Pour rendre ses données libres, ouvertes et interopérables, le détenteur de collections qui désire s’inspirer de ce projet devra intégrer la planification du référencement de ses données dans la chaîne de ses actions. Soucieux du respect du droit d’auteur, il devra se familiariser avec de nouveaux objets, un nouveau langage et une nouvelle méthode de travail et de collaboration. Bref, il devra accepter quelques remises en question.

Au-delà du défi de la préservation des supports, prioritaire dans tout projet de conservation, l’enjeu de la mise en valeur des collections nécessite une réflexion qui, avant d’être technologique, porte sur l’inventaire et l’évaluation des contenus et qui inclut évidemment, comme le souligne Josée Plamondon dans son article sur la recherche du Graal de la découvrabilité, la promotion et le marketing. La technologie, on l’aura compris, n’est pas une fin en soi.

Si la mise en place de cette nouvelle culture demande du temps aux institutions, il est à prévoir qu’il en sera de même pour les artisans de la communauté du documentaire.

Pour comprendre et faire comprendre ce qu’est le Web sémantique et à quoi servent les données liées, la Cinémathèque organise notamment des séances de formation visant à démystifier Wikipédia et Wikidata.

Pour le créateur du documentaire, le Web offre la possibilité de faire connaître sa réflexion au plus large public possible. Le Web sémantique nourrit la promesse que ces contenus deviennent accessibles non seulement par quelques mots-clés, mais aussi en exploitant la sémantique des informations.

En créant de nouvelles formes de production du savoir qui profitent aux citoyens et aux institutions, la Cinémathèque joue son rôle de chef de file dans la valorisation du cinéma.
En participant à ce projet, Marina Gallet entrevoit la grandeur du chantier. «Tout commence à prendre de l’ampleur», conclut-elle.
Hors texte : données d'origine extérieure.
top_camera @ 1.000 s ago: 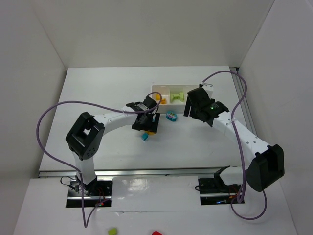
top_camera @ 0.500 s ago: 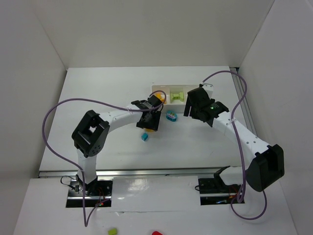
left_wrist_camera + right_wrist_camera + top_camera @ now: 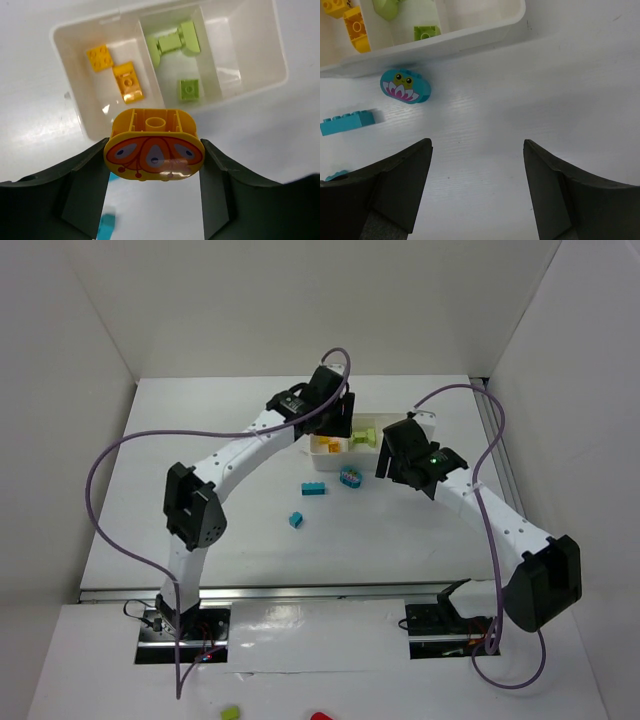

Il ne fait aucun doute que nous sommes au début d’une révolution.


Catherine Viau
Productrice à la télévision, Catherine Viau est vice-présidente du Groupe Via le Monde Inc., un consortium de production audiovisuelle fondé en 1967 par son associé Daniel Bertolino. Avec lui, Catherine a produit tous les films du Groupe depuis 1983 en plus d'assurer la distribution du catalogue à l’international et de participer aux grands marchés. Elle est aussi l’auteure et la réalisatrice de plusieurs documentaires. De plus, elle a initié de nombreuses coproductions internationales dans le domaine du documentaire, de la fiction et du contenu jeunesse. Elle pilote aussi les dossiers relatifs à la conservation, la numérisation et la commercialisation du riche patrimoine du groupe. Finalement, elle dirige la programmation du Festival cinéma du monde de Sherbrooke depuis sa création en 2014.